We based CEP on the packed prices to unaffiliated purchasers in the United States. We identified the correct starting price by adjusting for alloy surcharges, freight revenue, and billing adjustments associated with the sale, and by making deductions for early payment discounts and volume rebates, where applicable, as required by section 772 of the Act. We also made deductions for movement expenses in accordance with section 772(c)(2)(A) of the Act. These expenses included, where appropriate, foreign inland freight (including freight from the plant to the port of exportation), brokerage and handling, ocean freight, marine insurance, U.S. inland freight expenses (including freight from the U.S. port to the U.S. customer or warehouse and freight from the warehouse to the unaffiliated customer), U.S. customs fees (including harbor maintenance fees and merchandise processing fees), and warehousing expenses. In accordance with section 772(d)(1) of the Act, we deducted those selling expenses associated with economic activities occurring in the United States, including direct selling expenses (credit expenses, warranty expenses, advertising expenses, and repacking expenses) and indirect selling expenses (including inventory carrying costs) incurred in the country of exportation and the United States. We also deducted an amount for further-manufacturing costs, where applicable, in accordance with section 772(d)(2) of the Act, and made an adjustment for profit in accordance with section 772(d)(3) of the Act. To calculate the cost of further manufacturing, we relied on SMT U.S.'s reported cost of further manufacturing materials, labor, and overhead, plus amounts for further manufacturing and financial expenses. We adjusted FSAB's reported general and administrative expenses (“G&A”) for further manufacturing by including material costs in the denominator of the further manufacturer's G&A expense rate calculation. We applied the G&A expense rate to the sum of SMT U.S.'s COM and FSAB's COP for that merchandise. For further details regarding this adjustment, please see the Memorandum from Michael Harrison, Senior Accountant, to Neal M. Halper, Director of Accounting, “Cost of Production and Constructed Value Calculation Adjustments for the Start Printed Page 59086Preliminary Results—Fagersta Stainless AB” (“COP/CV Memo”) dated September 29, 2006.
A. Home Market Viability
In order to determine whether there was a sufficient volume of sales in the home market to serve as a viable basis for calculating NV, we compared the volume of home market sales of the foreign like product to the volume of U.S. sales of the subject merchandise, in accordance with section 773(a)(1)(B) of the Act.
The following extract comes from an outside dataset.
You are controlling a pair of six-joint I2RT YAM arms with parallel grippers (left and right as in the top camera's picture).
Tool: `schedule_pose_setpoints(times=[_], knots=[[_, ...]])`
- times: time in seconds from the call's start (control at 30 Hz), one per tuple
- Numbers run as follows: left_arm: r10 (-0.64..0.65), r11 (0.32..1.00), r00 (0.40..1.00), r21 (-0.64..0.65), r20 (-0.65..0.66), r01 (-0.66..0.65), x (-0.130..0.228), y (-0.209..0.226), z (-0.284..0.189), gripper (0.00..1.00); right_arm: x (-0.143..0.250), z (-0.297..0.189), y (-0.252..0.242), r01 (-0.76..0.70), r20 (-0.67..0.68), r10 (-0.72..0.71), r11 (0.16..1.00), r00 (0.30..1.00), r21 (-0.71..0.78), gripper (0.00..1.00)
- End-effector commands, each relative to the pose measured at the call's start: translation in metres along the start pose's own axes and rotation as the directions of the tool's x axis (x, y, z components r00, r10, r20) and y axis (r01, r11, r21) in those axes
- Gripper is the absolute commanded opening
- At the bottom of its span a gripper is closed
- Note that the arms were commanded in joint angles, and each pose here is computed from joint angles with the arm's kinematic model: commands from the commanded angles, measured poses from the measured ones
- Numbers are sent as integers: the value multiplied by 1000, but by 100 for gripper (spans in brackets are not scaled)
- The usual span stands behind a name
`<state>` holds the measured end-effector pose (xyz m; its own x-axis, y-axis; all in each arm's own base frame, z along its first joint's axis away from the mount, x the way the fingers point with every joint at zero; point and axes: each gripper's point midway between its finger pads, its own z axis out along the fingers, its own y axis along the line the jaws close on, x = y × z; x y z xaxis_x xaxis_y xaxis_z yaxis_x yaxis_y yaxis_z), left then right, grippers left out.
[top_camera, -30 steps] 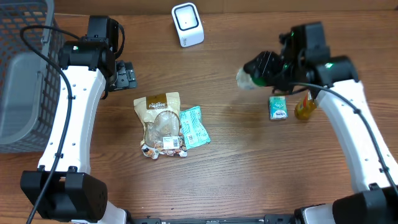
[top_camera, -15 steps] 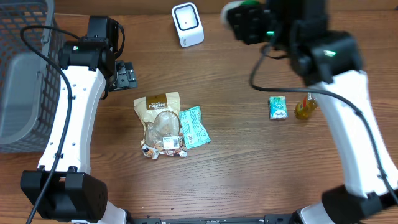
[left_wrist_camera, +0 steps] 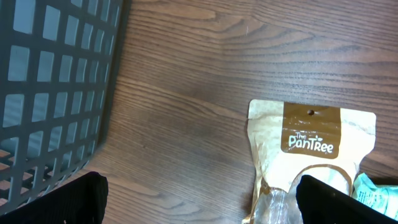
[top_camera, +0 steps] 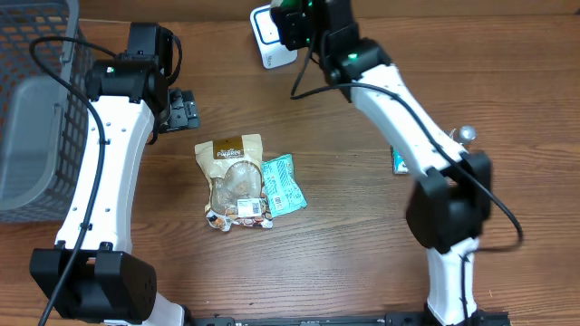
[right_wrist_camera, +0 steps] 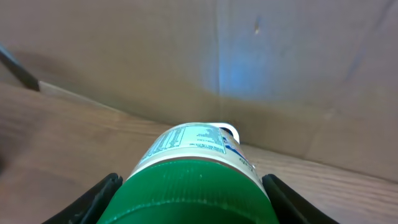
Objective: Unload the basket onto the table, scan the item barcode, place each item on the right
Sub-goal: 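Hold the jar in front of the scanner with the right gripper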
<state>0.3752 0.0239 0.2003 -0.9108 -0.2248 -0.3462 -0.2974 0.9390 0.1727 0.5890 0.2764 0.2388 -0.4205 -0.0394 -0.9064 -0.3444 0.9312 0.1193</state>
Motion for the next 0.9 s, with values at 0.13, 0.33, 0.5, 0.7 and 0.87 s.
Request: schedule_pose_setpoints(times=[0.13, 0.33, 0.5, 0.7, 0.87], knots=[[0, 1000, 1000, -11, 12, 0, -5, 3, -1, 100, 28, 63, -9, -23, 124, 23, 1000, 992, 5, 4], [0, 1000, 1000, -11, 12, 0, -5, 3, -1, 100, 21, 80, -10, -35, 262, 39, 999, 964, -18, 6], [0, 1000, 1000, -11, 12, 0, -5, 3, -1, 100, 9, 78, -9, -36, 334, 44, 999, 942, -31, 5], [0, 1000, 1000, -11, 12, 0, -5, 3, -1, 100, 9, 83, -11, -37, 393, 49, 999, 918, -40, 6], [0, 1000, 1000, -11, 12, 0, -5, 3, -1, 100, 23, 94, -17, -38, 408, 50, 999, 912, -38, 4]])
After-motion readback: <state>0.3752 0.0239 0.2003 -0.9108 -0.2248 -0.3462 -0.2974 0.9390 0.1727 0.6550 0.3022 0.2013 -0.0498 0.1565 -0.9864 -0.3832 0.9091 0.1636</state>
Because FSAB's aggregate volume of home market sales of the foreign like product was greater than five percent of its aggregate volume of U.S. sales of the subject merchandise, we determined that its home market was viable.
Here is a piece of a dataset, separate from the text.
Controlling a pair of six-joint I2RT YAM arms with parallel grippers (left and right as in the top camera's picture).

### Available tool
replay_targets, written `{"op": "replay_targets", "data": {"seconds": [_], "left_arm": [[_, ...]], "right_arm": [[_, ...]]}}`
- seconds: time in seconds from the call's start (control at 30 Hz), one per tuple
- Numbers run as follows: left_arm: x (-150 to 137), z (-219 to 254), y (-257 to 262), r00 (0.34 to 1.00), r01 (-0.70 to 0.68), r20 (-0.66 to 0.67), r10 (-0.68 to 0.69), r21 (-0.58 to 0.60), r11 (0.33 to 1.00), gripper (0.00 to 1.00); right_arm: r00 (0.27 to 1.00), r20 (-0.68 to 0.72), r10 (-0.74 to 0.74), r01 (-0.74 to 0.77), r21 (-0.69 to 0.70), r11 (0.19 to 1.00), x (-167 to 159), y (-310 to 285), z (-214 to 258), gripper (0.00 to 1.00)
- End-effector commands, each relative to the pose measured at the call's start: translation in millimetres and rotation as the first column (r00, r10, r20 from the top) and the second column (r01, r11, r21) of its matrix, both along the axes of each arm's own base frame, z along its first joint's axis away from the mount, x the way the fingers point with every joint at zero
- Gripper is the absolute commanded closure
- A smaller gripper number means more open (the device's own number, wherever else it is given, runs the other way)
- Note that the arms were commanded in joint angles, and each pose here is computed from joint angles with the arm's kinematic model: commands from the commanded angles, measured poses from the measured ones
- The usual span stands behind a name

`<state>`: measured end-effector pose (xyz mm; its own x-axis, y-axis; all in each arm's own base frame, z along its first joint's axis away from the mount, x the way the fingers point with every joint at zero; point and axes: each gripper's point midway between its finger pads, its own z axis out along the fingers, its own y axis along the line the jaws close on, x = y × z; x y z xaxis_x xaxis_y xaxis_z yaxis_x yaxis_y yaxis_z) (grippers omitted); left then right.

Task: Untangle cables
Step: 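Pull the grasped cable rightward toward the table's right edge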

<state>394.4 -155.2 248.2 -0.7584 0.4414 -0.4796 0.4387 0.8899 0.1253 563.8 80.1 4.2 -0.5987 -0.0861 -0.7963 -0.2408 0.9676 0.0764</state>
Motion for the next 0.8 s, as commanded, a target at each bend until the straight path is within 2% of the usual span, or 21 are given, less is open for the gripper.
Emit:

B. Affiliated-Party Transactions and Arm's-Length Test
During the POR, FSAB sold the foreign like product to an affiliated customer. To test whether these sales were made at arm's-length prices, we compared, on a product-specific basis, the starting prices of sales to affiliated and unaffiliated customers, net of all discounts and rebates, movement charges, direct selling expenses, and packing expenses. Pursuant to 19 CFR 351.403(c) and in accordance with the Department's practice, where the price to the affiliated party was, on average, within a range of 98 to 102 percent of the price of the same or comparable merchandise sold to unaffiliated parties, we determined that sales made to the affiliated party were at arm's length. See Antidumping Proceedings: Affiliated Party Sales in the Ordinary Course of Trade, 67 FR 69186, 69187 (November 15, 2002) (establishing that the overall ratio calculated for an affiliate must be between 98 percent and 102 percent in order for sales to be considered in the ordinary course of trade and used in the NV calculation). Sales to the affiliated customer in the home market that were not made at arm's-length prices were excluded from our analysis because we considered these sales to be outside the ordinary course of trade. See 19 CFR 351.102(b).
Level of Trade
Section 773(a)(1)(B)(i) of the Act states that, to the extent practicable, the Department will calculate NV based on sales at the same level of trade (“LOT”) as the export price (“EP”) or CEP. Sales are made at different LOTs if they are made at different marketing stages (or their equivalent). See 19 CFR 351.412(c)(2). Substantial differences in selling activities are a necessary, but not sufficient, condition for determining that there is a difference in the stages of marketing (Id.); see also Notice of Final Determination of Sales at Less Than Fair Value: Certain Cut-to-Length Carbon Steel Plate From South Africa, 62 FR 61731, 61732 (November 19, 1997) (Plate from South Africa). In order to determine whether the comparison sales were at different stages in the marketing process than the U.S. sales, we reviewed the distribution system in each market (i.e., the chain of distribution), including selling functions, class of customer (customer category), and the level of selling expenses for each type of sale.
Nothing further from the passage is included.